The secondary gold market is where second-hand gold is traded. It’s gold that’s bought or sold from or to parties not including the original vendor.
What is the value of secondary market gold?
It really depends on the type of product, the condition it’s in and how rare it is.
Generally speaking, gold is in high demand and it retains its value over time. Many people believe that second-hand gold products aren’t worth buying because they don’t carry the same value as new gold products but this isn’t always the case.
Old and rare coins that are only available to buy second-hand, for example, may fetch a higher price than their gold content warrants because they’re so hard to get hold of.
Also, if a gold bullion product has been well cared for (i.e. packaged, stored and transported carefully), then it may be in a very similar condition to a brand new product and could, therefore, sell for the same price.
At the end of the day, the gold content remains the same as the brand new bullion bars and coins.
Is secondary market gold cheaper?
It can be. Secondary gold will generally be priced higher than or equal to the live spot price of gold.

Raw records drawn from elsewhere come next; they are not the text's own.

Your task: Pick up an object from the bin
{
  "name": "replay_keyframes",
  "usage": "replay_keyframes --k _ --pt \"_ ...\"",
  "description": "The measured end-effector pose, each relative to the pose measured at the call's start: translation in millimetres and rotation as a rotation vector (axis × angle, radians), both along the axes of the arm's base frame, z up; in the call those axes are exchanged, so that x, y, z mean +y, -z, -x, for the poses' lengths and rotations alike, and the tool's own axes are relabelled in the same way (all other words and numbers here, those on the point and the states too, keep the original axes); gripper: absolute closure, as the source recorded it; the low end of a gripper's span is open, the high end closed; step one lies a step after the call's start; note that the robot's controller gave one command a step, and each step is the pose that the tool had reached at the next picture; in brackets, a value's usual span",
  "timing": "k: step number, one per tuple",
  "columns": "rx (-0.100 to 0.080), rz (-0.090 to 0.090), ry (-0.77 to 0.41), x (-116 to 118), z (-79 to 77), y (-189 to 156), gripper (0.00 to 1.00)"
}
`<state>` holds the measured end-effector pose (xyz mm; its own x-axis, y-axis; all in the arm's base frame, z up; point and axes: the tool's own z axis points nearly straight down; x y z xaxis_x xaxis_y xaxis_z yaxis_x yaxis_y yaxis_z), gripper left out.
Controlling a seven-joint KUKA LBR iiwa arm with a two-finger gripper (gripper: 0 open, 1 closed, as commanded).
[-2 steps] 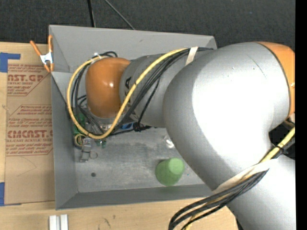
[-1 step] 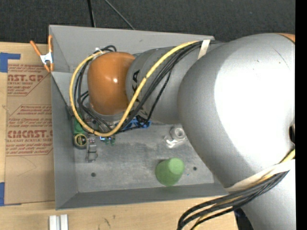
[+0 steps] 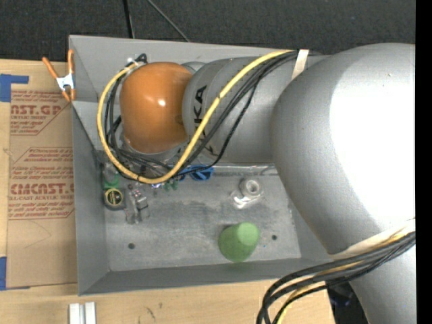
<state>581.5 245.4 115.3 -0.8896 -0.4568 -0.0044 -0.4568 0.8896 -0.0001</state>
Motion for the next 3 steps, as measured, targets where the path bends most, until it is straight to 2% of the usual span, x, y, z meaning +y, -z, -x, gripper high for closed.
replay_keyframes --k 1,2,3 --pt "0.001 0.001 -0.268 0.3 -9.4 45.7 0.00" --pt "0.000 -0.001 -0.266 0.9 -9.6 45.4 0.00" --pt "-0.004 -0.003 -0.267 1.9 -10.8 43.0 1.00"
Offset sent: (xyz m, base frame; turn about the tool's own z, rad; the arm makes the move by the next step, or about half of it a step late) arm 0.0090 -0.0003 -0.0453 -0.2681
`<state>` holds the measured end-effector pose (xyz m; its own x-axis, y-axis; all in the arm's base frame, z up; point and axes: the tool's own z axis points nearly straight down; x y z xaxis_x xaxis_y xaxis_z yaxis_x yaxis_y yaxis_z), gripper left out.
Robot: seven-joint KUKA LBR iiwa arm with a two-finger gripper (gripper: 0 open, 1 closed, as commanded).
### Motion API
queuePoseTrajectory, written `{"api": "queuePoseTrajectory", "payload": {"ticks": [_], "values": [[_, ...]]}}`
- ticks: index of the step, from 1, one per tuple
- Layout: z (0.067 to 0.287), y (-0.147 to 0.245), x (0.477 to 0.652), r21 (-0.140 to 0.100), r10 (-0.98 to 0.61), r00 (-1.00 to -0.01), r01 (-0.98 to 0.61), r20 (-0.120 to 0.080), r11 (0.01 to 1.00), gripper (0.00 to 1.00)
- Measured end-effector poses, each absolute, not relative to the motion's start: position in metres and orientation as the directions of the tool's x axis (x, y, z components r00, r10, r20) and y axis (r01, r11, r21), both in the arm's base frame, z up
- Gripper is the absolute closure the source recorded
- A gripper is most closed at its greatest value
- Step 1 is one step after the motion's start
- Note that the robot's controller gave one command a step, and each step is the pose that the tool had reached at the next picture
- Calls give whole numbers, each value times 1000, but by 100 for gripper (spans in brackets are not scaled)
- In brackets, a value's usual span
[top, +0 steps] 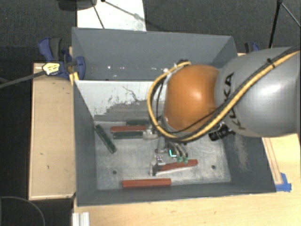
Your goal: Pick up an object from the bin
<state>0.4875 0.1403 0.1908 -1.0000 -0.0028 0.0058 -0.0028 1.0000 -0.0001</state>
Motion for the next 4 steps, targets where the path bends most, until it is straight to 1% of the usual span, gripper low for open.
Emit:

All new gold bullion products incur a fashion fee on top of the spot price – a small premium added to the price which covers the cost of production, packaging and distribution. This fee may be reduced in the secondary gold market if the product is no longer packaged, for example, or showing wear and tear.
What is important to remember is that – regardless of their condition – second-hand gold products will still contain the same amount of fine gold, meaning their intrinsic value remains high.
Why buy second-hand gold?
As well as potentially getting a lower price, buying in the secondary gold market offers investors the opportunity to buy products that are no longer being issued.
This increases both the investor’s and collector’s chances of finding the right product for them.
The secondary gold market offers investors the opportunity to avoid rising premiums by seeking out previous editions from the same manufacturer. Newly issued ranges, for example, might use an updated design of packaging that carries higher premiums.
Some collectors may have no other choice than to buy secondary market gold. If they’re seeking coins that are no longer being issued, they’ll have to buy them second-hand as they’re no longer available brand new.
Whatever your motivation for considering the secondary gold market, just be sure you avoid the scams and tricks and stick to buying from a reputable and well regarded gold bullion supplier.